INFORMATION SUPPLIED:
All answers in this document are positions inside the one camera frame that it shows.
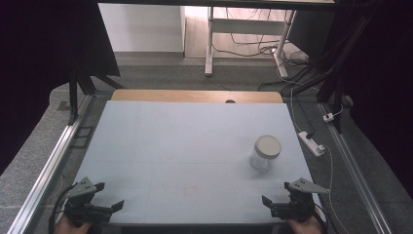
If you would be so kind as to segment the person's left hand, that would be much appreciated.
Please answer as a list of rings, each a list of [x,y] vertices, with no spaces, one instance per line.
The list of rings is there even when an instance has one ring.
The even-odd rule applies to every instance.
[[[91,227],[92,224],[88,222],[77,227],[69,218],[63,215],[55,226],[54,234],[88,234]]]

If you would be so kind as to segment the dark curtain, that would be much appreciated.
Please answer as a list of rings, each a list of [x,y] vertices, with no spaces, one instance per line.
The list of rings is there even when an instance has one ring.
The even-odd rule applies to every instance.
[[[53,89],[76,76],[119,74],[98,0],[0,0],[0,175]]]
[[[413,0],[379,7],[343,65],[351,116],[413,199]]]

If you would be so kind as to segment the cream round jar lid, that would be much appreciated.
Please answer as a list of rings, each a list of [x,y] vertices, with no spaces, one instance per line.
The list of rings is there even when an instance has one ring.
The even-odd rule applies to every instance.
[[[276,159],[281,151],[281,142],[274,136],[261,136],[254,144],[256,153],[265,159]]]

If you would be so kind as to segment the pale blue table cover sheet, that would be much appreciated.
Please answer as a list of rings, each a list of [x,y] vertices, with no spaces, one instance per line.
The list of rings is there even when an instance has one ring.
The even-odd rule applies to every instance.
[[[250,165],[255,142],[282,145],[272,169]],[[98,206],[124,201],[119,224],[264,224],[261,196],[311,174],[284,104],[109,101],[77,177],[104,182]]]

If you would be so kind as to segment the person's right hand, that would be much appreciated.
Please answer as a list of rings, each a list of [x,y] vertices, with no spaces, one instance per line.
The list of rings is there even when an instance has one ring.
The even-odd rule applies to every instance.
[[[294,234],[323,234],[323,228],[314,216],[304,222],[287,219],[286,223],[291,227]]]

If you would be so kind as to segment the black metal stand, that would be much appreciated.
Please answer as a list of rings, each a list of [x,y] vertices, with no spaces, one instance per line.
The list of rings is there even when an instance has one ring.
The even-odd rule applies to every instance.
[[[342,17],[332,28],[336,31],[341,30],[341,32],[334,41],[334,45],[313,62],[313,65],[320,69],[318,76],[295,90],[290,89],[290,95],[296,97],[321,83],[316,99],[318,102],[328,102],[331,97],[334,97],[333,113],[337,114],[337,117],[332,120],[332,125],[339,134],[342,133],[340,115],[343,108],[344,64],[349,60],[349,54],[370,21],[376,3],[380,1],[340,0],[336,3],[332,11],[335,15],[342,15]]]
[[[124,89],[124,86],[118,82],[111,79],[108,75],[103,74],[102,72],[93,73],[93,77],[96,77],[98,80],[104,82],[115,90]],[[68,121],[69,126],[73,126],[74,123],[79,118],[78,111],[78,92],[77,88],[80,87],[82,92],[91,96],[96,92],[96,87],[92,81],[92,76],[82,69],[80,66],[74,66],[72,68],[71,75],[69,77],[69,104],[70,104],[70,117]]]

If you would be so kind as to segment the white power strip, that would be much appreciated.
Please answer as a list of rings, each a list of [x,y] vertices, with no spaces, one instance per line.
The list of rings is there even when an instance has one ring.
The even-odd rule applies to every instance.
[[[317,144],[311,134],[303,131],[297,134],[300,140],[306,145],[306,147],[313,153],[315,157],[319,157],[324,154],[325,147],[322,144]]]

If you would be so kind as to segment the white desk frame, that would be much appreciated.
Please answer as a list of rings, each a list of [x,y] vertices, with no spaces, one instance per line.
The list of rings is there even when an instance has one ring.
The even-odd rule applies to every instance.
[[[281,78],[287,78],[288,74],[282,61],[282,51],[295,12],[286,11],[286,17],[283,21],[259,20],[259,19],[220,19],[214,17],[214,8],[207,8],[207,47],[206,47],[206,65],[205,76],[212,75],[213,65],[213,48],[212,39],[214,33],[236,33],[236,34],[261,34],[280,36],[281,41],[273,51],[273,58],[277,65],[277,70]]]

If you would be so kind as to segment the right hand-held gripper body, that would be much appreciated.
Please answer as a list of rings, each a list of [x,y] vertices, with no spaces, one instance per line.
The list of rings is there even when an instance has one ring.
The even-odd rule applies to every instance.
[[[301,177],[290,182],[289,202],[273,203],[270,209],[272,217],[280,219],[295,219],[304,222],[314,216],[318,222],[323,223],[322,218],[316,212],[316,203],[313,194],[329,194],[330,191]]]

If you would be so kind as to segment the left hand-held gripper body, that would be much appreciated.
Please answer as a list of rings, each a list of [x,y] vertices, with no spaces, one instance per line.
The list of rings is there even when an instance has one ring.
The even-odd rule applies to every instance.
[[[95,184],[84,177],[69,192],[63,213],[77,226],[85,222],[103,223],[110,220],[110,208],[92,204],[92,199],[97,193],[94,186]]]

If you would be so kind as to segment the aluminium floor rail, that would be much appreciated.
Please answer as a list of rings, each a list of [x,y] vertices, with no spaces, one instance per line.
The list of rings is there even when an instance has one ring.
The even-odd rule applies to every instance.
[[[78,117],[72,125],[67,125],[60,138],[58,139],[54,150],[48,158],[41,173],[37,177],[24,203],[19,209],[14,222],[9,228],[7,234],[23,234],[29,222],[34,216],[34,213],[39,206],[43,195],[45,194],[49,183],[51,182],[57,167],[59,166],[63,155],[69,147],[69,143],[78,130],[80,123],[84,119],[85,111],[90,105],[92,95],[85,95],[78,107]]]
[[[366,213],[369,215],[370,221],[375,228],[375,233],[394,234],[379,205],[379,202],[367,184],[354,154],[346,142],[345,136],[337,131],[332,121],[322,122],[330,131],[335,147],[338,150],[338,155],[341,157],[343,165],[345,166],[348,175],[351,178],[351,182],[357,191],[359,201],[363,204]]]

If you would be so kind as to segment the clear glass jar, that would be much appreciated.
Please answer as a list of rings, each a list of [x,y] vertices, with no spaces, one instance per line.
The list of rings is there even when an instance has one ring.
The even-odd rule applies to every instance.
[[[274,157],[267,155],[255,147],[250,155],[250,165],[258,172],[267,172],[272,169]]]

WHAT TO DO: The job is to return the listing above exactly, minus its pictures.

WRITTEN SOLUTION:
All answers in this document are positions inside the one camera frame that it shows.
If you would be so kind as to segment the person's left hand, that would be much appreciated.
Please answer as a list of rings, each a list of [x,y] vertices, with no spaces, one instance per line.
The list of rings is there even when an instance has one ring.
The even-odd rule applies to every instance.
[[[91,227],[92,224],[88,222],[77,227],[69,218],[63,215],[55,226],[54,234],[88,234]]]

If you would be so kind as to segment the dark curtain, that would be much appreciated.
Please answer as a list of rings, each a list of [x,y] vertices, with no spaces, one instance per line.
The list of rings is there even when an instance has one ring.
The even-odd rule applies to every instance.
[[[53,89],[76,76],[119,74],[98,0],[0,0],[0,175]]]
[[[413,0],[379,7],[343,65],[351,116],[413,199]]]

If you would be so kind as to segment the cream round jar lid, that would be much appreciated.
Please answer as a list of rings, each a list of [x,y] vertices, with no spaces, one instance per line.
The list of rings is there even when an instance has one ring.
The even-odd rule applies to every instance.
[[[276,159],[281,151],[281,142],[274,136],[261,136],[254,144],[256,153],[265,159]]]

If you would be so kind as to segment the pale blue table cover sheet, that would be much appreciated.
Please answer as a list of rings, each a list of [x,y] vertices, with no spaces, one instance per line.
The list of rings is there even when an instance has one ring.
The even-odd rule applies to every instance.
[[[250,165],[255,142],[282,145],[272,169]],[[98,206],[124,201],[119,224],[264,224],[261,196],[311,174],[284,104],[109,101],[77,177],[104,182]]]

If you would be so kind as to segment the person's right hand, that would be much appreciated.
Please answer as a list of rings, each a list of [x,y] vertices, with no spaces, one instance per line.
The list of rings is there even when an instance has one ring.
The even-odd rule applies to every instance.
[[[294,234],[323,234],[323,228],[314,216],[304,222],[287,219],[286,223],[291,227]]]

If you would be so kind as to segment the black metal stand, that would be much appreciated.
Please answer as a list of rings, each a list of [x,y] vertices, with no spaces, one instance per line.
The list of rings is there even when an instance has one ring.
The even-odd rule applies to every instance.
[[[342,17],[332,28],[336,31],[341,30],[341,32],[334,41],[334,45],[313,62],[313,65],[320,69],[318,76],[295,90],[290,89],[290,95],[296,97],[321,83],[316,99],[318,102],[328,102],[331,97],[334,97],[333,113],[337,114],[337,117],[332,120],[332,125],[339,134],[342,133],[340,115],[343,108],[344,64],[349,60],[349,54],[370,21],[376,3],[380,1],[340,0],[336,3],[332,11],[335,15],[342,15]]]
[[[124,89],[124,86],[118,82],[111,79],[108,75],[103,74],[102,72],[93,73],[93,77],[96,77],[98,80],[104,82],[115,90]],[[68,121],[69,126],[73,126],[74,123],[79,118],[78,111],[78,92],[77,88],[80,87],[82,92],[91,96],[96,92],[96,87],[92,81],[92,76],[82,69],[80,66],[74,66],[72,68],[71,75],[69,77],[69,104],[70,104],[70,117]]]

If you would be so kind as to segment the white power strip, that would be much appreciated.
Please answer as a list of rings, each a list of [x,y] vertices, with no spaces, one instance per line.
The list of rings is there even when an instance has one ring.
The even-odd rule applies to every instance.
[[[317,144],[311,134],[303,131],[297,134],[300,140],[306,145],[306,147],[313,153],[315,157],[319,157],[324,154],[325,147],[322,144]]]

If you would be so kind as to segment the white desk frame, that would be much appreciated.
Please answer as a list of rings, each a list of [x,y] vertices, with no spaces, one instance per line.
The list of rings is there even when an instance has one ring.
The even-odd rule applies to every instance.
[[[281,78],[287,78],[288,74],[282,61],[282,51],[295,12],[286,11],[286,17],[283,21],[259,20],[259,19],[220,19],[214,17],[214,8],[207,8],[207,47],[206,47],[206,65],[205,76],[212,75],[213,65],[213,48],[212,39],[214,33],[236,33],[236,34],[261,34],[280,36],[281,41],[273,51],[273,58],[277,65],[277,70]]]

If you would be so kind as to segment the right hand-held gripper body, that would be much appreciated.
Please answer as a list of rings, each a list of [x,y] vertices, with no spaces, one instance per line.
The list of rings is there even when an instance has one ring.
The even-odd rule applies to every instance.
[[[301,177],[290,182],[289,202],[273,203],[270,209],[272,217],[280,219],[295,219],[304,222],[314,216],[318,222],[323,223],[322,218],[316,212],[316,203],[313,194],[329,194],[330,191]]]

If you would be so kind as to segment the left hand-held gripper body, that would be much appreciated.
Please answer as a list of rings, each a list of [x,y] vertices, with no spaces, one instance per line.
The list of rings is there even when an instance has one ring.
The even-odd rule applies to every instance.
[[[95,184],[84,177],[69,192],[63,213],[77,226],[85,222],[103,223],[110,220],[110,208],[92,204],[92,199],[97,193],[94,186]]]

If you would be so kind as to segment the aluminium floor rail, that would be much appreciated.
Please answer as a list of rings, each a list of [x,y] vertices, with no spaces, one instance per line.
The list of rings is there even when an instance has one ring.
The even-odd rule applies to every instance.
[[[78,117],[72,125],[67,125],[60,138],[58,139],[54,150],[48,158],[41,173],[37,177],[24,203],[19,209],[14,222],[9,228],[7,234],[23,234],[29,222],[34,216],[34,213],[39,206],[43,195],[45,194],[49,183],[51,182],[57,167],[59,166],[63,155],[69,147],[69,143],[78,130],[80,123],[84,119],[85,111],[90,105],[92,95],[85,95],[78,107]]]
[[[366,213],[369,215],[370,221],[375,228],[375,233],[394,234],[379,205],[379,202],[367,184],[354,154],[346,142],[345,136],[337,131],[332,121],[322,122],[330,131],[335,147],[338,150],[338,155],[341,157],[343,165],[345,166],[348,175],[351,178],[351,182],[357,191],[359,201],[363,204]]]

If you would be so kind as to segment the clear glass jar, that would be much appreciated.
Please answer as a list of rings, each a list of [x,y] vertices, with no spaces, one instance per line.
The list of rings is there even when an instance has one ring.
The even-odd rule applies to every instance.
[[[274,157],[267,155],[255,147],[250,155],[250,165],[258,172],[267,172],[272,169]]]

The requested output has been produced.